(Given entries begins)

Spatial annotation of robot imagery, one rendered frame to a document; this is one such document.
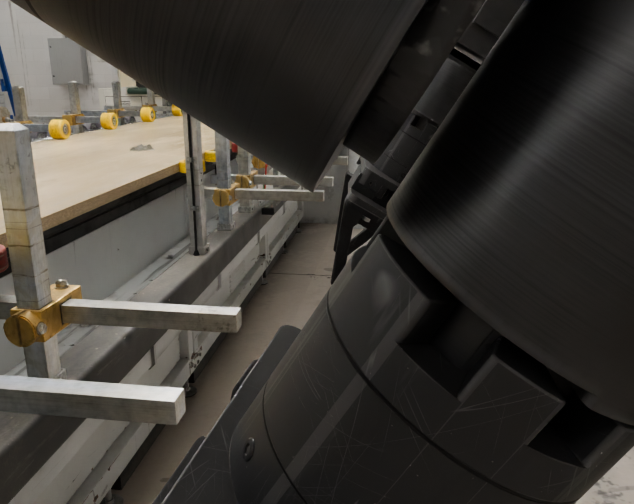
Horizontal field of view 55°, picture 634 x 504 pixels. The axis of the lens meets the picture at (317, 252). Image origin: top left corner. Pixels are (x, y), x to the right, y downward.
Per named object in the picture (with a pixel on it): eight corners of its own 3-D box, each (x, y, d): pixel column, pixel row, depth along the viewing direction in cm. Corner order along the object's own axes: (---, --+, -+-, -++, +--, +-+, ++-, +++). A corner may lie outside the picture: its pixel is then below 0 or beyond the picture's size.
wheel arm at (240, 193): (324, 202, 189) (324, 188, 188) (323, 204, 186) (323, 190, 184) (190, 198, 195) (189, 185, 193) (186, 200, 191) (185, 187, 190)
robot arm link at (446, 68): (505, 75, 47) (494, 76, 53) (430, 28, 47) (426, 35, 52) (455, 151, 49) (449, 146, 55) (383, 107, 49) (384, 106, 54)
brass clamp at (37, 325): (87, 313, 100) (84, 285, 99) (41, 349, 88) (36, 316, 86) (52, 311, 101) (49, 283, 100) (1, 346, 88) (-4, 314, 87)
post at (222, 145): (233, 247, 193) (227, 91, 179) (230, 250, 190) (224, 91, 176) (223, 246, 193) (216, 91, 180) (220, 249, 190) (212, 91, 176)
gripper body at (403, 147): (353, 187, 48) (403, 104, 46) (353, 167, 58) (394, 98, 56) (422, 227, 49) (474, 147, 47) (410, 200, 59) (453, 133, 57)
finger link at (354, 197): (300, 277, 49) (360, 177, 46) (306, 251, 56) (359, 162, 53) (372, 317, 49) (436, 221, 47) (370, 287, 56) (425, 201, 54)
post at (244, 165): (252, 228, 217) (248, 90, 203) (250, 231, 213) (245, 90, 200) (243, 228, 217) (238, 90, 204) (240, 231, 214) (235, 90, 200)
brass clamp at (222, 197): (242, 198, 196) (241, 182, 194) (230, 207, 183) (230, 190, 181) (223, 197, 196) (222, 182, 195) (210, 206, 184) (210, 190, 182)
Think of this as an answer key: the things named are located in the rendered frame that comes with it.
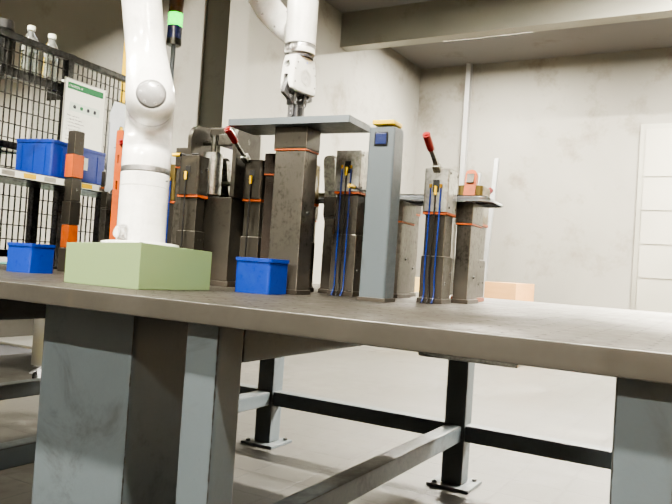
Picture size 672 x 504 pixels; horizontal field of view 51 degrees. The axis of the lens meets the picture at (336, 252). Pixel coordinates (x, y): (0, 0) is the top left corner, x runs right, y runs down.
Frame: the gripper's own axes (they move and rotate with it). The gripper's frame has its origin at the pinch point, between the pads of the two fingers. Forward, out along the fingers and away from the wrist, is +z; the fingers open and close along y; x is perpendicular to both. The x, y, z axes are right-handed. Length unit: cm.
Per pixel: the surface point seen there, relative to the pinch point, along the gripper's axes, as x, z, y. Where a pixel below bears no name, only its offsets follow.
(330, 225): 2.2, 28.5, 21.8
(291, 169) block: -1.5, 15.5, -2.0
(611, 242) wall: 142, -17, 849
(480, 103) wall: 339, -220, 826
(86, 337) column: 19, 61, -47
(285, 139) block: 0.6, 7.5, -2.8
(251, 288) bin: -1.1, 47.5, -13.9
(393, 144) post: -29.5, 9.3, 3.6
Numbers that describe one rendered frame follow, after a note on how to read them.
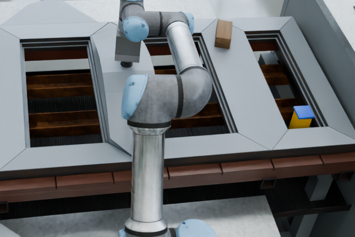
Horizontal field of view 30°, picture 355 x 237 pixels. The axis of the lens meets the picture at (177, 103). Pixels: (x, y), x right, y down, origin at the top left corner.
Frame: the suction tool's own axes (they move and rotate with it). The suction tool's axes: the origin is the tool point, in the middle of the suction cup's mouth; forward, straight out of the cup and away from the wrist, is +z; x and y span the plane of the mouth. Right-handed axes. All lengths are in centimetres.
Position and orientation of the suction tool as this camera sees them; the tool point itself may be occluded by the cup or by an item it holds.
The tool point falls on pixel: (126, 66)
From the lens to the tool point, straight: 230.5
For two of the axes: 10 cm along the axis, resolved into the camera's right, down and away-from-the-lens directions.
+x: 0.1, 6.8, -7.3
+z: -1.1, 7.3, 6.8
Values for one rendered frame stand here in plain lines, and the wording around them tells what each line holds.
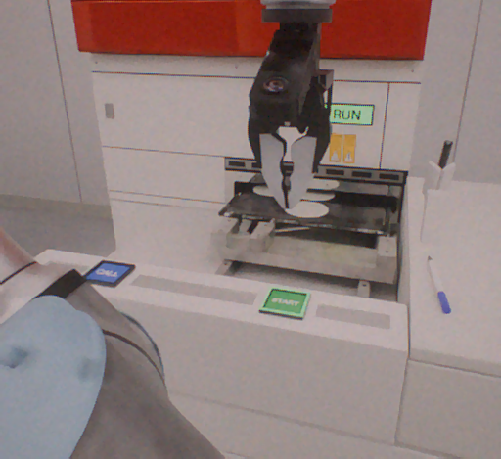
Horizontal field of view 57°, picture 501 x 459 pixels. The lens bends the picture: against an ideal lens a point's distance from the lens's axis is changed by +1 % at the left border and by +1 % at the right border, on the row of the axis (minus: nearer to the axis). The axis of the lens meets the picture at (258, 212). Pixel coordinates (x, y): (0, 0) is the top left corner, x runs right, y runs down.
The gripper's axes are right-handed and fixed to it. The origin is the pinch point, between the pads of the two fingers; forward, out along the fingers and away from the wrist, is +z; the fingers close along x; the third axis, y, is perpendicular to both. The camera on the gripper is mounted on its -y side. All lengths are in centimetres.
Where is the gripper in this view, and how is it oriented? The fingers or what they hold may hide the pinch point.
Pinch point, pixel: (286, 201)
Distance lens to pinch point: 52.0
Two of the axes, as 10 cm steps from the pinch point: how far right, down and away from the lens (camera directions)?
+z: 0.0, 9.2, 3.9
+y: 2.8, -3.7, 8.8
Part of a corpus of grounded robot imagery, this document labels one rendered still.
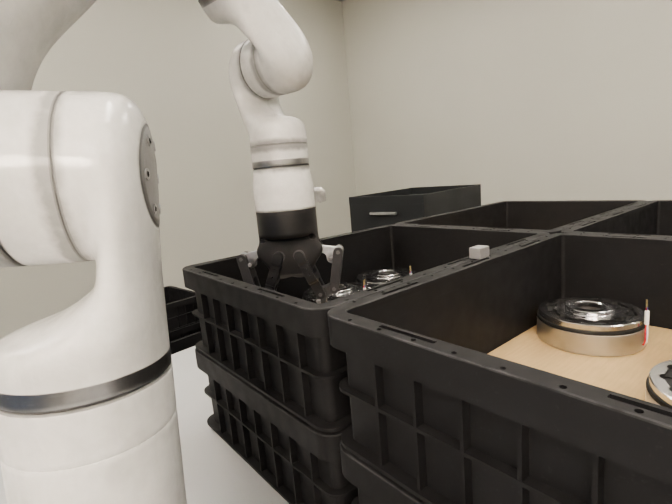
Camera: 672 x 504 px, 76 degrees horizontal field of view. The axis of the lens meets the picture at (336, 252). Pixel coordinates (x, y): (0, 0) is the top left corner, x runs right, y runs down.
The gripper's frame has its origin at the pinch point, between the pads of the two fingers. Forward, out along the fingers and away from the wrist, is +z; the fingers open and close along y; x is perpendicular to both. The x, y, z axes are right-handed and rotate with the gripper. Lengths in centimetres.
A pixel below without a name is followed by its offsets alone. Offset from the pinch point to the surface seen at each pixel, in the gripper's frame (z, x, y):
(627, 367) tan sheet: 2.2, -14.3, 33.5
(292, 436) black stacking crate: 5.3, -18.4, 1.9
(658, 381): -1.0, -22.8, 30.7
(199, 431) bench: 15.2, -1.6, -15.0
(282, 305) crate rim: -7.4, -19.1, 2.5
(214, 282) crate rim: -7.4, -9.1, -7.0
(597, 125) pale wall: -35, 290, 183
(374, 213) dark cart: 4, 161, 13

(Given entries ends)

Your goal — After locating the line with "(214, 282) crate rim: -7.4, -9.1, -7.0" in the records above, please set down that line and all later ones exactly, and no other line.

The answer —
(214, 282) crate rim: -7.4, -9.1, -7.0
(597, 125) pale wall: -35, 290, 183
(374, 213) dark cart: 4, 161, 13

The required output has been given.